DATASET CONTENT:
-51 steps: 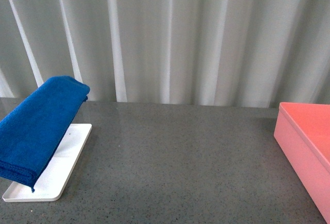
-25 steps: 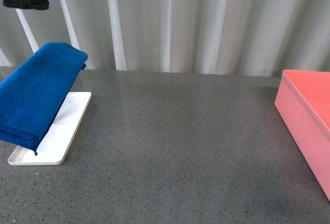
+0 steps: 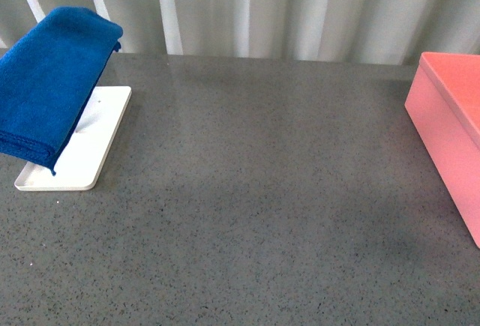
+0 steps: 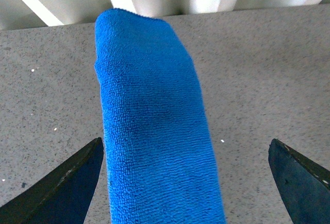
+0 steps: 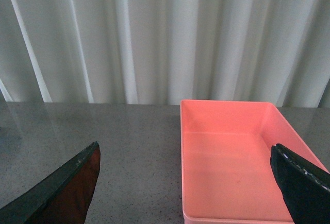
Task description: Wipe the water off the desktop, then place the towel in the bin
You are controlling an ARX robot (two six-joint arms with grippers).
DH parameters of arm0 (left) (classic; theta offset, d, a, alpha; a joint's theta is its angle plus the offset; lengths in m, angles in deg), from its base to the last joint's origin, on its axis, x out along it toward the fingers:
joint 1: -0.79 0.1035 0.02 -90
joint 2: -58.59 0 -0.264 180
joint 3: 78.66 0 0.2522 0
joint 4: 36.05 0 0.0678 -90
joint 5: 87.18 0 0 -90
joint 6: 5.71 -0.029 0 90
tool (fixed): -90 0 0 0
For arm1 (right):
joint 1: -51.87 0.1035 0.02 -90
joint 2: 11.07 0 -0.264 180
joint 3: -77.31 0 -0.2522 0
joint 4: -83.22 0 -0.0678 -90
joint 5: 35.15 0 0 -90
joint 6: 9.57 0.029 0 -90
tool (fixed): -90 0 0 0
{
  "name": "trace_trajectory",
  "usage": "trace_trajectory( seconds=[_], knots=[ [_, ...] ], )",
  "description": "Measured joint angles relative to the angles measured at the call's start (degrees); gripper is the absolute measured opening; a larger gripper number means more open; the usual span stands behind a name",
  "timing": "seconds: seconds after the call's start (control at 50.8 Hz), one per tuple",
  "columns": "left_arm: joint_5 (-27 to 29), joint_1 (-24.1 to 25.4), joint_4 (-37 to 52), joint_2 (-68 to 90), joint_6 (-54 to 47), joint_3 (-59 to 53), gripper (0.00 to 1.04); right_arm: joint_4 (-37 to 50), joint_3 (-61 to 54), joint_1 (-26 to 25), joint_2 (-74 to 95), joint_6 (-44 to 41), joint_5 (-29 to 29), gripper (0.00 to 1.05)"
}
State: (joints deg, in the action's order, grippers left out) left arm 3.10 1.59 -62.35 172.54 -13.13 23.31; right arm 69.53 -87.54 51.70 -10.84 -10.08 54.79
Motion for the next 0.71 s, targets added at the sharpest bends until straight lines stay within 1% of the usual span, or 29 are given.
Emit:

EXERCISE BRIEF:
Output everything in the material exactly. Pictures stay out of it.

WORKED SOLUTION:
-51 steps: 
-25 steps: 
+0 steps: 
+0 steps: 
+0 steps: 
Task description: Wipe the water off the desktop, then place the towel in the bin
You are controlling an ARX robot (two six-joint arms with grippers).
DH parameters of arm0 (left) (classic; theta offset, d, a, alpha; a joint's theta is its angle plus the offset; lengths in m, angles in deg), from its base to the last joint's origin, on its axis, x out along it toward the fingers:
joint 1: -0.79 0.1035 0.02 -90
joint 2: -58.59 0 -0.264 180
joint 3: 78.66 0 0.2522 0
joint 4: 36.05 0 0.0678 -90
joint 5: 87.18 0 0 -90
joint 6: 5.71 -0.029 0 90
tool (fixed): -90 0 0 0
For arm1 (right):
joint 1: -51.87 0.1035 0.02 -90
joint 2: 11.07 0 -0.264 180
joint 3: -77.31 0 -0.2522 0
joint 4: -83.22 0 -0.0678 -90
joint 5: 35.15 0 0 -90
joint 6: 9.57 0.029 0 -90
tool (fixed): -90 0 0 0
{
  "name": "trace_trajectory",
  "usage": "trace_trajectory( seconds=[_], knots=[ [_, ...] ], )",
  "description": "Measured joint angles relative to the angles measured at the call's start (degrees); gripper is the absolute measured opening; a larger gripper number means more open; the usual span stands behind a name",
  "timing": "seconds: seconds after the call's start (control at 50.8 Hz), one per tuple",
  "columns": "left_arm: joint_5 (-27 to 29), joint_1 (-24.1 to 25.4), joint_4 (-37 to 52), joint_2 (-68 to 90), joint_6 (-54 to 47), joint_3 (-59 to 53), gripper (0.00 to 1.04); right_arm: joint_4 (-37 to 50), joint_3 (-61 to 54), joint_1 (-26 to 25), joint_2 (-74 to 95), joint_6 (-44 to 41), joint_5 (-29 to 29), gripper (0.00 to 1.05)"
}
State: (joints deg, in the action's order, grippers left out) left arm 3.10 1.59 -62.35 172.54 -13.13 23.31; right arm 69.53 -87.54 51.70 -10.84 -10.08 54.79
Motion for the next 0.71 s, targets added at the sharpest bends until straight lines stay within 1% of the usual span, or 29 are given.
Emit:

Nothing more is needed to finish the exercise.